Il vecchio custode sorrise e disse:

– Puoi calmarti, non c’è nessuna maledizione del genere, è solo che qui abbiamo una vecchia usanza. Ti dirò: quando un giovane compie quindici anni, i suoi genitori gli regalano un quaderno come quello che ho qui, perché lo appenda al collo. È tradizione tra noi che, da quel giorno, ogni volta che uno vive pienamente e coscientemente qualche momento intenso della sua vita, apre il quaderno e vi scrive, a sinistra, ciò che ha vissuto. A destra, quanto è durata la gioiosa consapevolezza di quei momenti. Hai incontrato qualcuno e ti sei innamorato? Quanto è durata quell’enorme passione e il piacere di conoscerlo? Una settimana, due? Tre settimane e mezzo? E poi, l’emozione del primo bacio, quanto è durata?

Hai condiviso un pasto e una conversazione dopo cena con persone che ami? Quanto tempo è durato godere consapevolmente di queste situazioni, ore, giorni? Così, scriviamo sul quaderno ogni momento che viviamo coscientemente… Ogni momento vissuto in pienezza.

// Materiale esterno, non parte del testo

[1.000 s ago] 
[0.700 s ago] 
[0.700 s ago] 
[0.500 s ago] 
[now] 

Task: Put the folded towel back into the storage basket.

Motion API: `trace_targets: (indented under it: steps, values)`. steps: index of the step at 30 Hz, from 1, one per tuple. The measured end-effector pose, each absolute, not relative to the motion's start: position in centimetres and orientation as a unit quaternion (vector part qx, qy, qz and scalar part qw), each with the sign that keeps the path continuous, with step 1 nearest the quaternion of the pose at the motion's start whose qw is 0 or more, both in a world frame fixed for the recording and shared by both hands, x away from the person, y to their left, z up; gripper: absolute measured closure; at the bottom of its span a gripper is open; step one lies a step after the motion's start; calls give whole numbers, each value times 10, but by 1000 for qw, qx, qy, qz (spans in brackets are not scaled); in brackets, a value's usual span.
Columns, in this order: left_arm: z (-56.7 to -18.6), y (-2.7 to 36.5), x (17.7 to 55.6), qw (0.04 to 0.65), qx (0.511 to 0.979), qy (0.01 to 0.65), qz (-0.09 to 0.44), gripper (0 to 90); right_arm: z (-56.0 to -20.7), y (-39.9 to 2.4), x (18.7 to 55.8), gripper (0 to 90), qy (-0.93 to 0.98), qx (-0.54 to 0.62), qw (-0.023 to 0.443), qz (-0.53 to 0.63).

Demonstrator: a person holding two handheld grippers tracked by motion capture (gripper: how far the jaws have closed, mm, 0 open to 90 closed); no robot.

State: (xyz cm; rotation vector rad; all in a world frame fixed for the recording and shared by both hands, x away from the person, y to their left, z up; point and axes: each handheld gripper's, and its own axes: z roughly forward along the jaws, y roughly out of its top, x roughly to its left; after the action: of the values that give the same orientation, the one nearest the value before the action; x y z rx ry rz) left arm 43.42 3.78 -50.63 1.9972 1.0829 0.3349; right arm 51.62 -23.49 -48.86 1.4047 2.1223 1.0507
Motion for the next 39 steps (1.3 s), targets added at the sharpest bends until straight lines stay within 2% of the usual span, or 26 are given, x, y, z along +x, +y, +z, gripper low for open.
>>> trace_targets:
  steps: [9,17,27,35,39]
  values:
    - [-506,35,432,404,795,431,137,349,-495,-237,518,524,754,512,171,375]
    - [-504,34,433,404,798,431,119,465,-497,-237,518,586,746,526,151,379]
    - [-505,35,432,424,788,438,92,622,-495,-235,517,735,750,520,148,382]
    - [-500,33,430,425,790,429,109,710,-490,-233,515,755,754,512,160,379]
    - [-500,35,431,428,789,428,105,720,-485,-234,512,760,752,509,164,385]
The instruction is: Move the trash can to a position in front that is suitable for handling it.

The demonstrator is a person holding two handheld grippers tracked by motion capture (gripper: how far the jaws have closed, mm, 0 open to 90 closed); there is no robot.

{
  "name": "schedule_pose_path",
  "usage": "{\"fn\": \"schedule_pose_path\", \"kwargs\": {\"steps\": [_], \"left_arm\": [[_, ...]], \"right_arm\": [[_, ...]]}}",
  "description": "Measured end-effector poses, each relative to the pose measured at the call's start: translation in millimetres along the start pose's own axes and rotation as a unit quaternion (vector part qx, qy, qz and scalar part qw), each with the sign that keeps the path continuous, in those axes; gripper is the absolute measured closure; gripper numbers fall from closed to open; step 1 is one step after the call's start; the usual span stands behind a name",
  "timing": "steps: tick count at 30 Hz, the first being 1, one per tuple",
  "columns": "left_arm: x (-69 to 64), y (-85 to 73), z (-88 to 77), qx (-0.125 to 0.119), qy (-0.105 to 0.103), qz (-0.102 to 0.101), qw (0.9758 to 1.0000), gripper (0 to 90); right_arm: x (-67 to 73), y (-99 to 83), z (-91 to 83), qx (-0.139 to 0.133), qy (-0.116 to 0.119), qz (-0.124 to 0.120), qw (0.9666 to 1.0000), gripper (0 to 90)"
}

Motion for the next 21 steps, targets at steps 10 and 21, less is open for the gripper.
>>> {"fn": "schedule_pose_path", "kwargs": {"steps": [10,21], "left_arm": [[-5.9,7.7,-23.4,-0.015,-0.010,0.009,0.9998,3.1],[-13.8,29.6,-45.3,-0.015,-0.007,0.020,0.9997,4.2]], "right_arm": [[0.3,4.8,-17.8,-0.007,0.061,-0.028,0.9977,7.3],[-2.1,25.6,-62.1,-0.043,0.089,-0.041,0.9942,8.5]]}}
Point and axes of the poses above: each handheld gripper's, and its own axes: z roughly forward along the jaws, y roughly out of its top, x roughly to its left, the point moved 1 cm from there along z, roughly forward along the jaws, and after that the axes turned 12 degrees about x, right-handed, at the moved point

E quando qualcuno muore, è nostra abitudine aprire il suo quaderno e sommare il tempo che abbiamo vissuto coscientemente per scriverlo sulla sua tomba. Perché questo è, per noi, l’unico vero tempo vissuto.

Consapevole e presente

Dopo questa storia, vi invitiamo a riflettere: 

Quanto tempo pensi che scriveresti se avessi il quaderno? 

Sei consapevole del tempo che ti piace nella tua vita quotidiana? 

Viviamo una vita di interferenze, a volte scollegati da noi stessi, con il pilota automatico in funzione 24 ore al giorno. Inoltre, con una lunga lista di obiettivi da raggiungere con l’idea che, finché non li raggiungiamo, non saremo completamente felici. E così i giorni passano, aspettando di raggiungere la felicità quando tutti questi obiettivi saranno raggiunti: “Quando finirò di pagare il mutuo, sarò felice”, “quando avrò più successo professionale, sarò felice”, “quando guadagnerò più soldi, sarò felice”, “quando avrò la coppia che voglio, sarò felice”…

L’unica cosa che finisce per generare questa lista è un enorme stress, al quale diventiamo dipendenti senza rendercene conto, oltre a causare grande ansia e angoscia. A questo stato, si aggiunge il ritmo accelerato della vita in cui siamo sempre più immersi. A questo si aggiunge l’uso delle nuove tecnologie, che anche se non è negativo di per sé, un uso improprio può aumentare questo isolamento dalla realtà e la disconnessione da noi stessi.

E se fossimo più presenti nelle nostre esperienze quotidiane? 

E se ci godessimo quello che sta succedendo ora e non aspettassimo che tutti gli obiettivi siano raggiunti?

E se imparassimo a fermarci ed essere?